How many of the lines in the data contain "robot"? Give only the number.

[[ Given data, beginning ]]

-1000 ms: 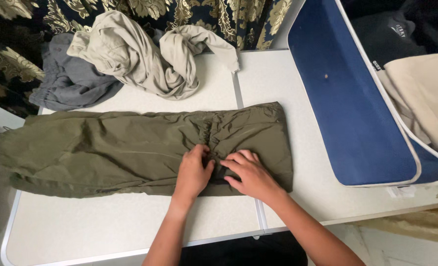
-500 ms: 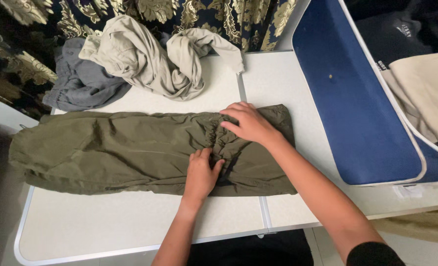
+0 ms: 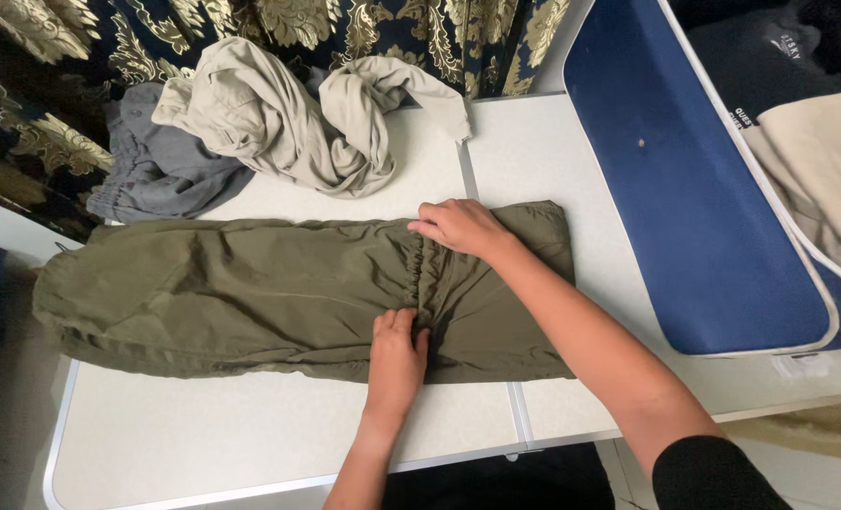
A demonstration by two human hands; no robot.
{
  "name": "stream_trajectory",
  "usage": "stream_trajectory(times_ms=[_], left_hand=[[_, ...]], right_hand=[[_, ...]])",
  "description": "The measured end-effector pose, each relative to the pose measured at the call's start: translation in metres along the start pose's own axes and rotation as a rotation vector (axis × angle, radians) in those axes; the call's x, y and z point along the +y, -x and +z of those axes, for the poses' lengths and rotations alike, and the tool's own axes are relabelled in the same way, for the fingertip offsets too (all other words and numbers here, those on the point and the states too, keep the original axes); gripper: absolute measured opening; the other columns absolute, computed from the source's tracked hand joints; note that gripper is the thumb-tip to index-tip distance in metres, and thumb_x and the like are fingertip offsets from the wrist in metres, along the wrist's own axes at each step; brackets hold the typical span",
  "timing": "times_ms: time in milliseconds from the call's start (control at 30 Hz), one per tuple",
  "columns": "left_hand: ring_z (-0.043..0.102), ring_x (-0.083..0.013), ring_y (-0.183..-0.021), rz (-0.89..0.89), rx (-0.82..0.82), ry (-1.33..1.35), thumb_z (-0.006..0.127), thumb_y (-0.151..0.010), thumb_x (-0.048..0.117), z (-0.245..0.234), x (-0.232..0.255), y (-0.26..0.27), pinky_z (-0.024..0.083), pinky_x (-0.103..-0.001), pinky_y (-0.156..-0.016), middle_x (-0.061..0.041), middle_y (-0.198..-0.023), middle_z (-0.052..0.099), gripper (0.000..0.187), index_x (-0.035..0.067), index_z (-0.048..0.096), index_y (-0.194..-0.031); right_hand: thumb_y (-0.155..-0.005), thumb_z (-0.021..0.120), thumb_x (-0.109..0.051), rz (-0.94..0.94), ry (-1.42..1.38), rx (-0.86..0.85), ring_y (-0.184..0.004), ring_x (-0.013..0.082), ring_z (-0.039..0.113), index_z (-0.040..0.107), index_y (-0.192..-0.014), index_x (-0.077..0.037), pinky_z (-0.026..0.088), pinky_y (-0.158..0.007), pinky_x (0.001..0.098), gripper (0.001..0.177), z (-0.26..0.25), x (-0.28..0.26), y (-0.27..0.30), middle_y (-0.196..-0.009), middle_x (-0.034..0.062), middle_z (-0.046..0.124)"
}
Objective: The person folds a pair of green pants on a table, smoothing the fabric, aligning the legs, and folding it into a compact rectangle.
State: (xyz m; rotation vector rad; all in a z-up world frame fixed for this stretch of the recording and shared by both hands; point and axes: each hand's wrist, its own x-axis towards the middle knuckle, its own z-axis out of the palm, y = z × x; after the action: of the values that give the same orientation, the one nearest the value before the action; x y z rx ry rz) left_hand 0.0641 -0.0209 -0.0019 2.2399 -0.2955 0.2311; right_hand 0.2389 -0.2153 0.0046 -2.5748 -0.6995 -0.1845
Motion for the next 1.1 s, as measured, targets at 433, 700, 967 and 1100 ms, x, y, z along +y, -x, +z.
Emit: stream_trajectory(times_ms=[433, 700, 967, 1100], left_hand=[[0.058, -0.0425, -0.102, 0.030, -0.017, 0.043, 0.072, -0.082, -0.001, -0.001, 0.003, 0.001, 0.049, -0.048, -0.089, -0.022, -0.105, 0.065, 0.035, -0.003, 0.061, -0.115], [0.059, -0.0366, -0.098, 0.082, 0.099, 0.068, 0.076, -0.083, 0.004, -0.017, 0.017, 0.002, 0.050, -0.044, -0.086, -0.017, -0.103, 0.069, 0.041, 0.000, 0.062, -0.121], [0.065, -0.0292, -0.082, -0.108, -0.009, 0.382, 0.077, -0.085, 0.008, -0.024, 0.029, 0.006, 0.055, -0.036, -0.069, -0.015, -0.097, 0.065, 0.038, 0.002, 0.064, -0.121], [0.068, -0.0278, -0.081, -0.054, 0.033, 0.284, 0.073, -0.089, 0.007, -0.031, 0.029, 0.018, 0.057, -0.036, -0.067, -0.017, -0.105, 0.063, 0.037, 0.000, 0.060, -0.123]], right_hand=[[-0.098, 0.070, -0.035, -0.081, -0.018, 0.023, -0.084, 0.0374, 0.063, 0.061, -0.087, -0.006, 0.050, -0.072, 0.0480, 0.033, -0.017, -0.015, 0.001, -0.088, 0.0109, 0.066], [-0.082, 0.081, -0.036, 0.198, 0.035, 0.023, -0.101, 0.0299, 0.057, 0.059, -0.090, -0.006, 0.043, -0.095, 0.0443, 0.038, -0.060, -0.086, 0.098, -0.101, 0.0113, 0.057], [-0.081, 0.078, -0.017, 0.212, -0.047, -0.043, -0.096, 0.0221, 0.061, 0.070, -0.095, -0.009, 0.045, -0.090, 0.0390, 0.018, -0.046, -0.098, 0.202, -0.095, 0.0022, 0.065], [-0.081, 0.081, -0.015, 0.179, -0.100, -0.065, -0.098, 0.0235, 0.060, 0.072, -0.098, -0.008, 0.045, -0.090, 0.0394, 0.021, -0.041, -0.101, 0.207, -0.097, 0.0035, 0.066]])
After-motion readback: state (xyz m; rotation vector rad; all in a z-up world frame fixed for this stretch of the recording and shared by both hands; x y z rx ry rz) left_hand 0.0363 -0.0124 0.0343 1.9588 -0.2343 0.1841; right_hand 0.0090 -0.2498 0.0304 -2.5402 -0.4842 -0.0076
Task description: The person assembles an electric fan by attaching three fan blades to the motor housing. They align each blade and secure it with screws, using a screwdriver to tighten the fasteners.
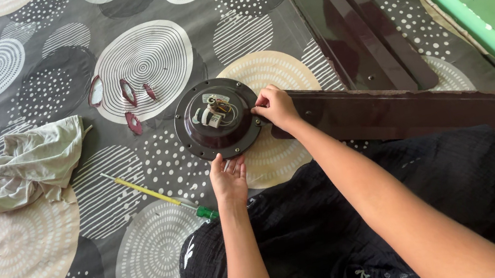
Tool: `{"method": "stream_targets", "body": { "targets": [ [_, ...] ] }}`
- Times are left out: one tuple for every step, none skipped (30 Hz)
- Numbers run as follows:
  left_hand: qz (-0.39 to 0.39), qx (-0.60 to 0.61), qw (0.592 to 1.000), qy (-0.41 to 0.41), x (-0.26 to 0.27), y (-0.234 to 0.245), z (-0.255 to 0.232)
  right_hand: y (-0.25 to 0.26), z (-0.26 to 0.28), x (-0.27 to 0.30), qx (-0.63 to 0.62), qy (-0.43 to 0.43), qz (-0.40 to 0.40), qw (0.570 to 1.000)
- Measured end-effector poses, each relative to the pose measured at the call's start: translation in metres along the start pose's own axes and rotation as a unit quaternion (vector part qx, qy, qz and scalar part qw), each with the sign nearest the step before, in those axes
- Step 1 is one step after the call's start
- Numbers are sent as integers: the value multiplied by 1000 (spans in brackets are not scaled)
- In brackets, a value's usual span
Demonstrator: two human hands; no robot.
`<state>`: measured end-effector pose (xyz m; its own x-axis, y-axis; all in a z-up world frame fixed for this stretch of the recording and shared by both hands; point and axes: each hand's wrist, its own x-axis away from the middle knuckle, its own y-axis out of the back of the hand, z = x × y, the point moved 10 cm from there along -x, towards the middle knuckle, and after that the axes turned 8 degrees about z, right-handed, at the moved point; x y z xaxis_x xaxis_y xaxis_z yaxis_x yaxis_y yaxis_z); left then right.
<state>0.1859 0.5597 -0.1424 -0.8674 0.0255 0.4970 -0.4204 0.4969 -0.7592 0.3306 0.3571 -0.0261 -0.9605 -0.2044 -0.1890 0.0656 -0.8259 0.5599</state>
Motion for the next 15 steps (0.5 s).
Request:
{"method": "stream_targets", "body": {
  "targets": [
    [1, 2, 1000, 3, 0, 0, 0, 0, 2, 0, -3, 7, 4, 1000],
    [1, 4, 1000, 6, 0, 1, 0, 0, 4, 0, -6, 14, 8, 1000],
    [-2, 1, 1000, 5, 0, 3, -1, -2, 8, 0, -25, 38, 34, 998],
    [-3, 0, 1000, 4, -1, 3, 0, -4, 12, 0, -43, 62, 59, 995],
    [-5, -1, 1000, 4, -1, 4, 0, -6, 16, 0, -61, 86, 85, 991],
    [-3, 1, 1000, 3, -2, 3, 1, -2, 12, 1, -55, 72, 70, 993],
    [0, 2, 1000, 1, -2, 3, 2, -1, 8, 1, -49, 58, 56, 996],
    [2, 3, 1000, -2, -2, 3, 0, 0, 6, 1, -45, 45, 42, 997],
    [0, 5, 1000, 4, -2, 3, 2, 0, 3, 1, -22, 29, 21, 999],
    [-1, 6, 1000, 8, -2, 3, 1, 1, 2, 1, 1, 15, 1, 1000],
    [-3, 8, 1000, 12, -2, 3, 0, 4, 0, 0, 23, 0, -19, 1000],
    [-3, 6, 1000, 10, -2, 3, 0, 0, 2, 0, 0, 14, -2, 1000],
    [-3, 5, 1000, 8, -1, 3, -1, -3, 4, 0, -23, 28, 16, 999],
    [-3, 5, 1000, 6, 0, 3, 0, -4, 5, 1, -44, 42, 34, 998],
    [-6, 3, 1000, 6, 1, 3, 1, -5, 5, 3, -49, 46, 46, 997]
  ]
}}
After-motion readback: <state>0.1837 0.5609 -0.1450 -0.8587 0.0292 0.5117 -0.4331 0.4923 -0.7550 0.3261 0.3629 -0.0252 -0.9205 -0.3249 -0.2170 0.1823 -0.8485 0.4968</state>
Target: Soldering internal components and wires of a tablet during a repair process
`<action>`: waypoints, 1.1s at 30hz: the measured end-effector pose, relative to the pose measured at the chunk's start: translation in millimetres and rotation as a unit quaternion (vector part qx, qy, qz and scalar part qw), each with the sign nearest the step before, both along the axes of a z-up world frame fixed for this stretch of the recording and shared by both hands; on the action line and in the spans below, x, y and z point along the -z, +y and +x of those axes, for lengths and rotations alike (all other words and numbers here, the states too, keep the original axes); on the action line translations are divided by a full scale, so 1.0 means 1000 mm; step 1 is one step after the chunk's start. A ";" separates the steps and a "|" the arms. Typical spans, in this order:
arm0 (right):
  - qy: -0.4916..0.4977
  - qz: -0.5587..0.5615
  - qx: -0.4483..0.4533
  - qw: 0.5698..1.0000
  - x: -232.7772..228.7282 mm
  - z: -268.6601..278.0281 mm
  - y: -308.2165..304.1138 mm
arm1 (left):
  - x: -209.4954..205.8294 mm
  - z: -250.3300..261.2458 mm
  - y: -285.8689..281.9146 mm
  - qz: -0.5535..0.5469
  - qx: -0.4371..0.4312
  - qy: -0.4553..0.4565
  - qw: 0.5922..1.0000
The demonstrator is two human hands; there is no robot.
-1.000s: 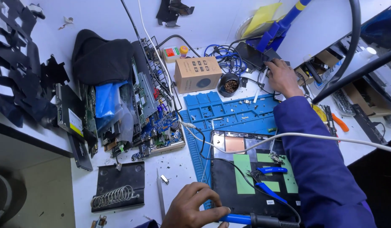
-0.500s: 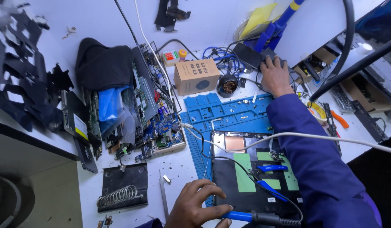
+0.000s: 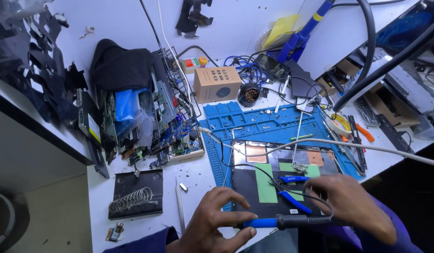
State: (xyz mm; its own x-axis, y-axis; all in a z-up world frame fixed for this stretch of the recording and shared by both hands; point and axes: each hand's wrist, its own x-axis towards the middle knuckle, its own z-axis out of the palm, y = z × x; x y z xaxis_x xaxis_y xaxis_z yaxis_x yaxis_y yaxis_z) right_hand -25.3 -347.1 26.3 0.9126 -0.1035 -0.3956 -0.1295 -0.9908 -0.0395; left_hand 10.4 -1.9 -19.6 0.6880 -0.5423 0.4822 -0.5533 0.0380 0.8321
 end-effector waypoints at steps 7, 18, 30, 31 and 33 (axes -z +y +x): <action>0.065 0.489 -0.007 0.870 0.020 -0.071 0.077 | 0.009 -0.022 -0.012 0.005 0.035 -0.023 0.999; -0.123 0.627 0.026 0.769 0.028 -0.067 0.066 | -0.026 -0.003 -0.007 0.037 0.016 -0.181 0.983; -0.193 0.655 0.084 0.725 0.080 -0.035 0.054 | 0.030 0.056 0.004 0.218 0.107 -0.187 0.952; -0.185 0.657 0.088 0.725 0.082 -0.034 0.051 | 0.031 0.058 0.004 0.220 0.108 -0.178 0.953; -0.134 0.527 0.100 0.833 0.086 -0.034 0.042 | 0.035 0.059 0.006 0.261 0.138 -0.205 0.933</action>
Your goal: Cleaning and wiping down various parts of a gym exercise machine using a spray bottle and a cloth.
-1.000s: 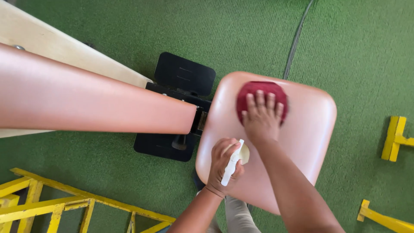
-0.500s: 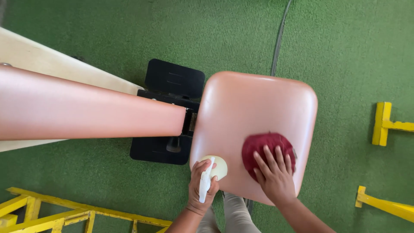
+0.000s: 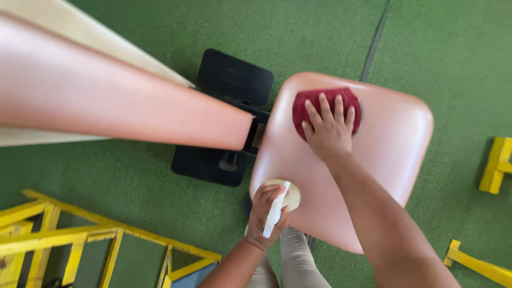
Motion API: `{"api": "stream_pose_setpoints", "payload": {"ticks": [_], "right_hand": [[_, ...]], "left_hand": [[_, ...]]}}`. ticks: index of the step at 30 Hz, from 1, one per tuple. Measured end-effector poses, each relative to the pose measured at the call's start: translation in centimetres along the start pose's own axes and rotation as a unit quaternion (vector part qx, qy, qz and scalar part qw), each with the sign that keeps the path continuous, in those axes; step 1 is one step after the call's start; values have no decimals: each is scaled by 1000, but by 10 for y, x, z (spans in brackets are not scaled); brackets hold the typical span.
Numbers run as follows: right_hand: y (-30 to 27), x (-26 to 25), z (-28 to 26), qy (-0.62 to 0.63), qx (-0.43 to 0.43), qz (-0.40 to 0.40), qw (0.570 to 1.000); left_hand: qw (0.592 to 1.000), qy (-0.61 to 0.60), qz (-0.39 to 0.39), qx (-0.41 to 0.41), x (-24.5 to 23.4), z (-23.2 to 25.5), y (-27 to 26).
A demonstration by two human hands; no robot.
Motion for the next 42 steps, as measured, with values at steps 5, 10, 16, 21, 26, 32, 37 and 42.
{"api": "stream_pose_setpoints", "payload": {"ticks": [5,10,16,21,26,32,37,42], "right_hand": [[20,14,-57,-35,-44,-31,998],[-36,12,-132,-125,-183,-164,961],[-141,38,-169,-148,-338,-317,874],[-228,28,-98,-112,-411,-285,859],[-297,19,14,-112,-412,-370,826],[-315,43,13,-121,-442,-328,826],[-241,34,-86,-54,-409,-180,893],[-126,-11,-100,47,-208,-190,958]], "left_hand": [[990,-43,85,-101,-32,-3,-6],[959,134,181,-169,-81,-58,-59],[933,256,163,-193,-98,-65,-62],[969,182,130,-101,-79,-37,-34],[983,120,116,-78,-61,-11,-16],[988,112,82,-73,-45,-10,-25],[986,141,70,-59,-53,-8,-33],[978,171,83,-84,-67,-6,-22]]}}
Point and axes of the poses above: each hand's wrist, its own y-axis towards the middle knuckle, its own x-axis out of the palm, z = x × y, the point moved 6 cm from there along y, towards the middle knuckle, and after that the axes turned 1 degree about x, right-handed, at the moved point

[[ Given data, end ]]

## Response to the exercise
4